In the "coding" rules and "test world" the T & F mods are for phalanges/digits only. If you read the Level II HCPCS National Modifiers section where they are listed in Appendix A of the CPT book, the word digit is why.
Digit means phalanges. The tarsals and carpals are not digits. It is anatomy. Technically, they should not be used on metacarpal/metatarsal.
HOWEVER, in the real coding/billing world these modifiers are often used either way. That's probably why Encoder Pro shows this, but there is always the caveat that it depends on the payer. Some payers will deny for T or F when used with a metatarsal or metacarpal and they want RT/LT. Some payers don't care either way.

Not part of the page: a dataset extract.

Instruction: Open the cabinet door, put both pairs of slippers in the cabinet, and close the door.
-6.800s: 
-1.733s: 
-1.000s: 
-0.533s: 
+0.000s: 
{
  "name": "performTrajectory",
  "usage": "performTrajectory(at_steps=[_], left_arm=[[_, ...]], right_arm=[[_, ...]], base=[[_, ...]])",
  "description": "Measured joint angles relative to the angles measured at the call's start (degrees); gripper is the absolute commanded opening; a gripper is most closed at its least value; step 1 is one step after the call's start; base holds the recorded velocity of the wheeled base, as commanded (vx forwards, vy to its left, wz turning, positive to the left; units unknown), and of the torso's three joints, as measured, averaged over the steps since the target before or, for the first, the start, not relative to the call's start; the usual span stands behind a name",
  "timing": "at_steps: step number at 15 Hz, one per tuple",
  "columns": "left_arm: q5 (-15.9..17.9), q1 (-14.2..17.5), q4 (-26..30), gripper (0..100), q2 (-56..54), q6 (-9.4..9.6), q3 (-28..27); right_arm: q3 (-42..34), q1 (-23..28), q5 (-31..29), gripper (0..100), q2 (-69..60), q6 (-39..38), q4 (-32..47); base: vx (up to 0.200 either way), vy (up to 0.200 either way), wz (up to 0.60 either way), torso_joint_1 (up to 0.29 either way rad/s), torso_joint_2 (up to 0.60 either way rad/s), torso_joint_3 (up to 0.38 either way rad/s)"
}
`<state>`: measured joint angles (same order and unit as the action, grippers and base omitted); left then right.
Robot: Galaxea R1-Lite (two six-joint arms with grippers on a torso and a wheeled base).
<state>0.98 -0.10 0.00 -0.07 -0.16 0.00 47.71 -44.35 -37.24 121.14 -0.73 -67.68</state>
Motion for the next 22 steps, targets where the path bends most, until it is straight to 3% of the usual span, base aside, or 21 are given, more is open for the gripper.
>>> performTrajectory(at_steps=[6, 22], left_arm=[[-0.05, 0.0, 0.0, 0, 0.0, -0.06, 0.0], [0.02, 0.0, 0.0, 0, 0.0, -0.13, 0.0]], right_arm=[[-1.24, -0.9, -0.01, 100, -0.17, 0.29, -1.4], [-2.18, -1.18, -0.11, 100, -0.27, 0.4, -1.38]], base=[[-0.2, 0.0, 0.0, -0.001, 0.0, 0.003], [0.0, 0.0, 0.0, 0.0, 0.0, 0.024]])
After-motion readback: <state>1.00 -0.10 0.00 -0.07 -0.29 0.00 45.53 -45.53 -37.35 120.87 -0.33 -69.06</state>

I personally would not make a negative finding for a coder under review during the course of an internal coding audit for this issue, it is more educational. If a practice was receiving denials for the anatomic modifiers, then I might go a different route.
Here is an example of MAC info on it. It specifically states digit (except for the thumb)
As an example, I have seen where one payer wants only RT/LT if billing a 28296 but another would accept either RT/LT or the T mod, and yet another only wants the T (which make no sense because these are only done on the great toe or first MT)
You can search for anatomical modifiers policies in payer policies, but a lot of times they may not specifically address this issue with the toes/fingers.